All four women arrived at Oxford needing tuition in Latin and Greek to catch up with their male peers. Phillippa though, unlike the others came from a rarefied social milieu where she received almost no education and only that suited to the marriage market where any whiff of bookishness was a disaster and suitable topics were ghosts and the royal family. She described her upbringing as “dementing” (pg 61). Consequently, she was

limited to a degree in PPE whereas the others read Mods and Greats. She forever felt intellectually inferior and described herself as “quite intuitive, but not very clever” (pg 62) despite achieving a First along with her friends.

Oxfam (Oxford Famine Relief) was created in 1942 and Phillippa volunteered – sorting donated clothes and helping pack the Quaker transport vans. She continued her involvement eventually becoming a trustee. These women blazed a trail not only for their contributions to philosophy but also their practical involvement in their beliefs.

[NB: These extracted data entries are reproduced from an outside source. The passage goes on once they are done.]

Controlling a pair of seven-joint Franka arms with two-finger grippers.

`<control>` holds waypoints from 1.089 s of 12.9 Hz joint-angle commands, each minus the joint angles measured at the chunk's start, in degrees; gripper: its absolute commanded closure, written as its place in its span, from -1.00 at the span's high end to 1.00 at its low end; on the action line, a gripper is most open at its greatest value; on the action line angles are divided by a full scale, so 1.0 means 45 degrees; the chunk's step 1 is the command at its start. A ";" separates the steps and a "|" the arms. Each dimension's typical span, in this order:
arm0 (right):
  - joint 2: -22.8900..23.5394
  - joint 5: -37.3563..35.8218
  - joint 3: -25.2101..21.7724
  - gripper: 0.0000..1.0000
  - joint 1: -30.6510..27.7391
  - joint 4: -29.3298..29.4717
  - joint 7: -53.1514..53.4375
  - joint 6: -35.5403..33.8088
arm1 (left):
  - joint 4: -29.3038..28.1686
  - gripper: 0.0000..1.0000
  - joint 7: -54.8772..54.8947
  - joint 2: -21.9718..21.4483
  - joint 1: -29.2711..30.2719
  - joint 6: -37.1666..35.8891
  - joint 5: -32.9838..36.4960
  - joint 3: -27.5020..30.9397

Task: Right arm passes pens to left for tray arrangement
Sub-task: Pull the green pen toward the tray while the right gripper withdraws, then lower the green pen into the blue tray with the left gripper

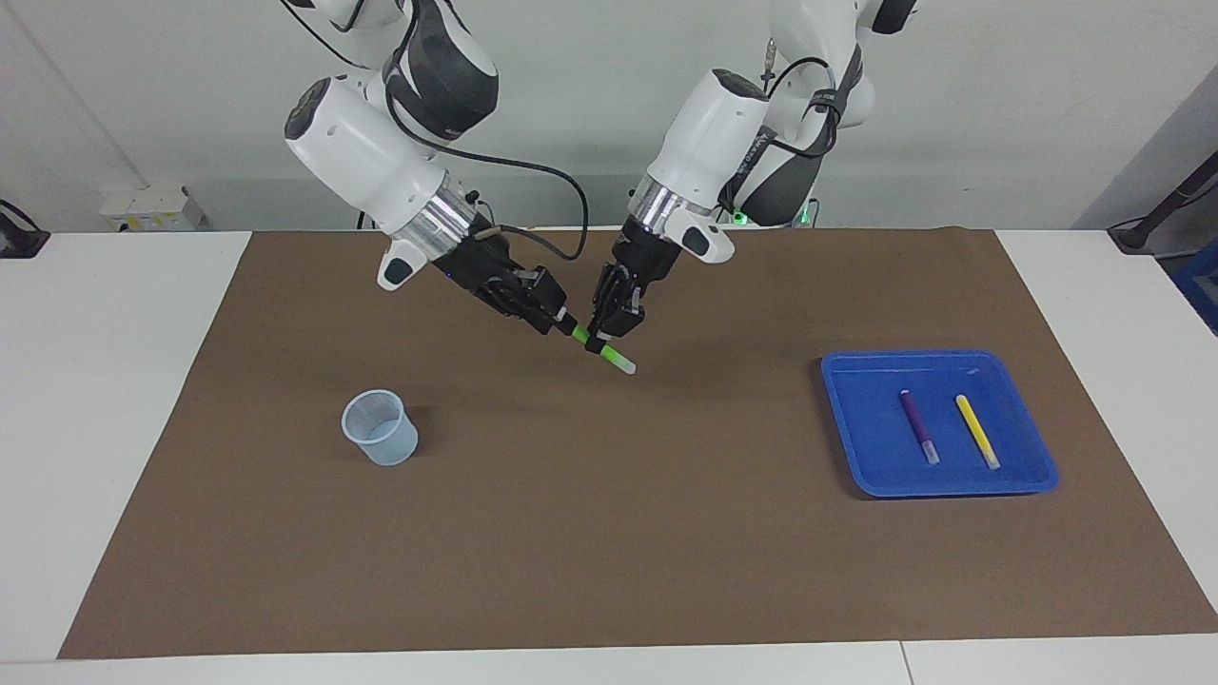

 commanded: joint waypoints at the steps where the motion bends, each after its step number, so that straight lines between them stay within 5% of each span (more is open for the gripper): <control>1: -0.0330 -0.1000 -0.0016 1.00 -0.0431 0.0052 -0.0328 -0.0360 | 0.0123 -1.00 0.2200 -0.0036 -0.0010 -0.1379 0.0202 0.0123; 4: -0.0505 -0.2910 -0.0074 1.00 -0.1075 0.0404 -0.1046 -0.1840 | 0.0279 -1.00 0.5848 -0.0133 0.0672 -0.3196 0.0202 0.0143; 10: -0.1112 -0.5668 -0.0094 1.00 -0.3945 0.0385 -0.6181 -0.4304 | 0.0085 -1.00 1.1422 -0.0426 0.2487 -0.5251 0.0202 0.0143; 14: -0.1655 -0.7468 -0.0075 1.00 -0.5020 0.0404 -0.6851 -0.5006 | 0.0065 -1.00 1.5909 -0.0680 0.4420 -0.7630 0.0202 0.0143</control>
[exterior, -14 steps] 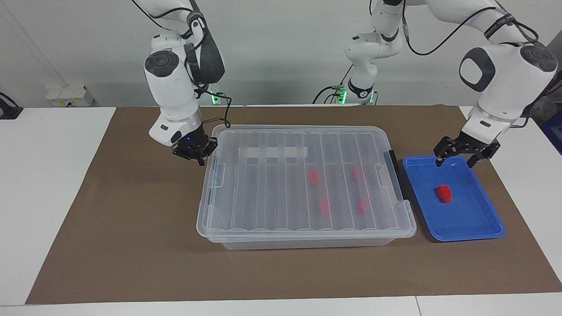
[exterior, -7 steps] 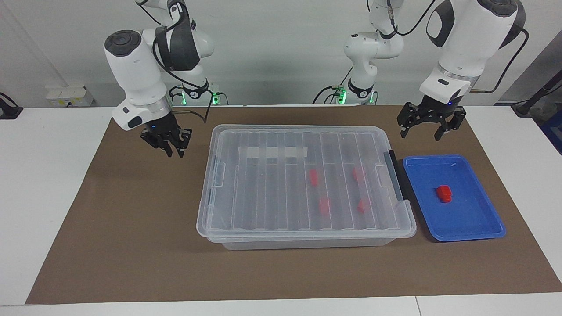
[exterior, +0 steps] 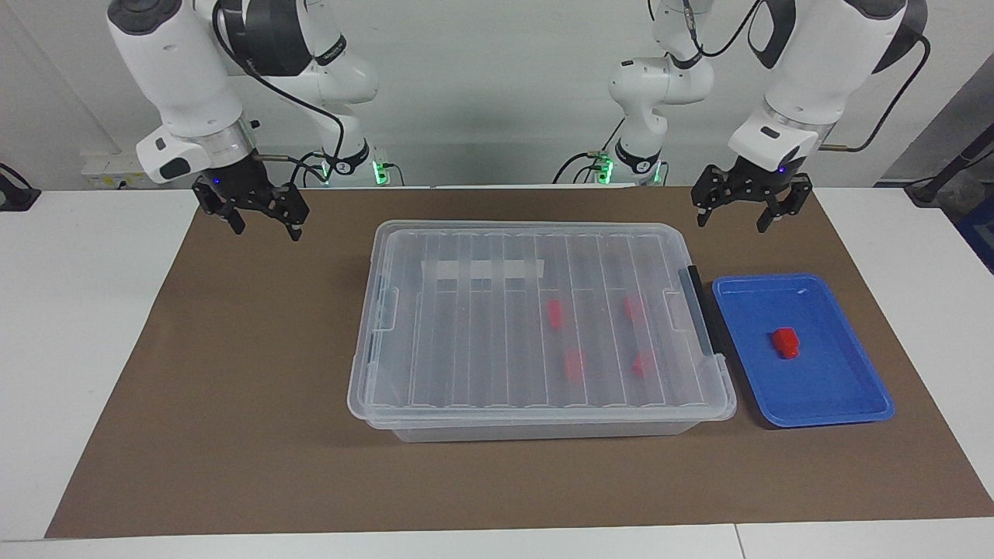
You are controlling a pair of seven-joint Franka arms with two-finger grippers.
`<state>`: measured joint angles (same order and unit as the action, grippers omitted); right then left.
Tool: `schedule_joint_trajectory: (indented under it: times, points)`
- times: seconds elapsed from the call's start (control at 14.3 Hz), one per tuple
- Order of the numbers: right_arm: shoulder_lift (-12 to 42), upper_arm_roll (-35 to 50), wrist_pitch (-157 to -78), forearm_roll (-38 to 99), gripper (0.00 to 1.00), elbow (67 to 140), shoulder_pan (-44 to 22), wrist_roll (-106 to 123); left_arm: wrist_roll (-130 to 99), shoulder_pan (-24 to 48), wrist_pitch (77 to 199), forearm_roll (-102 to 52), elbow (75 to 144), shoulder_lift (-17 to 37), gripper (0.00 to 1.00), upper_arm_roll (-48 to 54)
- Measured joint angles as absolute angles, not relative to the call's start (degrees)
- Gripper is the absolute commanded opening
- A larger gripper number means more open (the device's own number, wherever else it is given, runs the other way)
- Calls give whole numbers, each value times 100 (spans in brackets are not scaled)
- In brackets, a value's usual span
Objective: Place red block in blue tray from box
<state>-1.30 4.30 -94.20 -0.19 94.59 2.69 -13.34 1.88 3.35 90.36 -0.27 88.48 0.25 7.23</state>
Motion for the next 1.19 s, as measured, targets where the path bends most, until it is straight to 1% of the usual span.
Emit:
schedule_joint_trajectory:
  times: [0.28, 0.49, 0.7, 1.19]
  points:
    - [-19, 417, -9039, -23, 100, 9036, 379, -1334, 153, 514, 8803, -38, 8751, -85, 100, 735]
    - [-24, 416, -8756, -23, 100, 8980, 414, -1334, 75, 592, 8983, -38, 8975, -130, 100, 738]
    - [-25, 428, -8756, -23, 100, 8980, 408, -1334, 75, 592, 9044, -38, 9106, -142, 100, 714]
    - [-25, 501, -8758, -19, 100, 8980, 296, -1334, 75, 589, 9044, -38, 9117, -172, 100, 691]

Later in her career Phillippa shifted focus from the metaphysics of morals to applied ethics and was credited with jointly inventing the Trolley Problem – a thought experiment – would you sacrifice one to save five? She is recognised today as “one of the most significant analytic philosophers of the 20th Century” (pg 296). ‘Natural Goodness’ is considered her masterpiece – a moral vision grown from the seeds planted in the 1940s.

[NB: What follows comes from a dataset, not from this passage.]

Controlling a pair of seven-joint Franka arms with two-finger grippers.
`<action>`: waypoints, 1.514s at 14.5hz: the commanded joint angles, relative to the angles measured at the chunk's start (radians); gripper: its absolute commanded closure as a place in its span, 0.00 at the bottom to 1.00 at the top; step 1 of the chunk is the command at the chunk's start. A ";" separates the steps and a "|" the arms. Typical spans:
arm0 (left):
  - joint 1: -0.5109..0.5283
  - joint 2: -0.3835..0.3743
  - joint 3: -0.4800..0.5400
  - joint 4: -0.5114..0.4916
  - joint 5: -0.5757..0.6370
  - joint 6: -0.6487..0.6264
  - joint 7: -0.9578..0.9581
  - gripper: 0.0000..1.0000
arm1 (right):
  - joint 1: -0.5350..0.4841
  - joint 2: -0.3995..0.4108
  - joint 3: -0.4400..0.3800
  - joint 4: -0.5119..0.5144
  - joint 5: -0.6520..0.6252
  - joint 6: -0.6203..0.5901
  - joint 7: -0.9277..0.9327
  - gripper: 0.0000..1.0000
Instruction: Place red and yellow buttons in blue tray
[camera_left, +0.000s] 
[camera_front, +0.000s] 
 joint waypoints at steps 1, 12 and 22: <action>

Early in her career Iris was a highly regarded academic and eyebrows were raised when she began writing her novels but as well as being great stories they are also philosophy in action where individual lives are observed through an existential lens and recognisable themes as in ‘An Accidental Man’ concerned with responsibility, chance, agency, resentment. After WW2 she travelled round Europe and was widely read in the ‘new existential philosophy’ including Sartre, Marcel (whom she met), Buber and Kierkegaard among others. She gave talks on Sartre and wrote ‘Romantic Rationalist’ an exploration and critique of his philosophy which, fashioned in WW2 during Occupation, she saw as a response to the loss of background to our moral and political thinking. She developed a different account of moral freedom, arguing it is not the ability to choose your own moral principles but “to look steadily at reality and to see things justly. To see what matters, what things are important and good” (pg 238).

The moral and ethical questions these women pursued have become more urgent and pressing in many areas of our lives: medical advancements, when to give or withhold treatment, how to programme self-driving cars (a very modern version of the Trolley problem) and of course crucial questions of truth and morality in a time of social media and war. Working on this during Putin’s invasion in Ukraine poignantly highlighted the relevance of the issues they were concerned with to our own times. When this is printed in July things will have moved on, hostilities may have ended or may have exploded into greater conflagration but now as then the world will be changed and things will look very different, as happened for this quartet of brilliant English female philosophers.